No CCBB com Socorro Acioli
Nesta quarta, 10, o Clube de Leitura do Centro Cultural Banco do Brasil (CCBB) terá a presença da escritora cearense Socorro Acioli, para conversar com leitores sobre sua obra “A cabeça do Santo”. O livro também será tema do enredo da Unidos da Tijuca no Carnaval 2027 do Rio de Janeiro. Para a curadora e mediadora Suzana Vargas, o texto do livro “nos remete ao mágico e ao fantástico, mas com os pés muito bem plantados na sua terra, o Nordeste brasileiro”. O encontro será no Salão de Leitura da Biblioteca Banco do Brasil, no CCBB Rio, a partir das 5 e meia da tarde, com entrada gratuita.

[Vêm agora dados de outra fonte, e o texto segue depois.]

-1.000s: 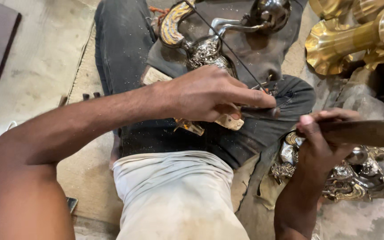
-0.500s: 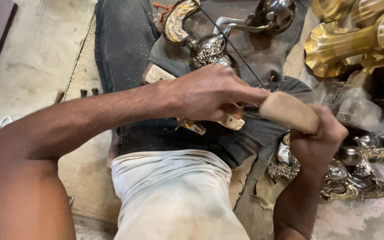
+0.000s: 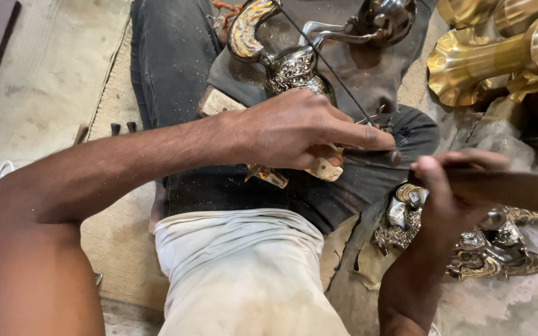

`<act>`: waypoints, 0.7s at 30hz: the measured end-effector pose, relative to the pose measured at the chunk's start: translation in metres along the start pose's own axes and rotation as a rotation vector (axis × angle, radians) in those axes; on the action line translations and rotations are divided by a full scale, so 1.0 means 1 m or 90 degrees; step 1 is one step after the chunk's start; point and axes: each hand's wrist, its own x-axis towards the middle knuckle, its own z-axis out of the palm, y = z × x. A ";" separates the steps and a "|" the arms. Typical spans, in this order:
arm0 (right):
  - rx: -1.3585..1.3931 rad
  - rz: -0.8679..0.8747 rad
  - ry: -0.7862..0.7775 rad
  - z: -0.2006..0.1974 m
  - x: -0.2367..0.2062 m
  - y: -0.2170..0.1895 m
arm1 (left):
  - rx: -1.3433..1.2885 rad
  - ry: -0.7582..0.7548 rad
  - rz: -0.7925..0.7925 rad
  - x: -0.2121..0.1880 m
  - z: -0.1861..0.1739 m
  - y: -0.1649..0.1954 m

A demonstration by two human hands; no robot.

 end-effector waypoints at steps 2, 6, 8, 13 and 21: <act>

Márcia Moura lança no Recife, na APL – Divulgação
Malhada das Graúnas
Obra vencedora do Prêmio Pallas, de autoria da pernambucana Márcia Moura, “Malhada das Graúnas” será lançada na próxima sexta, 12, no Recife. Haverá bate-papo da autora com a escritora Karine Asth, e com este colunista, antes dos autógrafos. O romance de estreia da autora narra a história de uma professora que descobre que os ossos de sua mãe foram encontrados sob o altar de uma capela abandonada em Camaragibe. Segundo a divulgação da editora, “a personagem provoca o leitor a reconhecer as violências que moldaram nosso processo civilizatório”. O evento de lançamento será na Academia Pernambucana de Letras, a partir das 5 da tarde.
Feirinha Literária
O Largo de Santa Rita, no Centro do Rio de Janeiro, foi palco de mais uma edição da Feirinha Literária de Santa Rita, no sábado, 6. O evento mensal realizou a quarta edição, com uma programação variada em torno dos livros, além da comercialização. Segundo Raphael Vidal, dono de restaurantes na região e um dos criadores do evento, “a Feirinha une a tradição da boemia carioca com a escuta e a convivência, fortalecendo a economia local”. A produção é do Instituto Caminhos da Palavra, com curadoria de Henrique Rodrigues.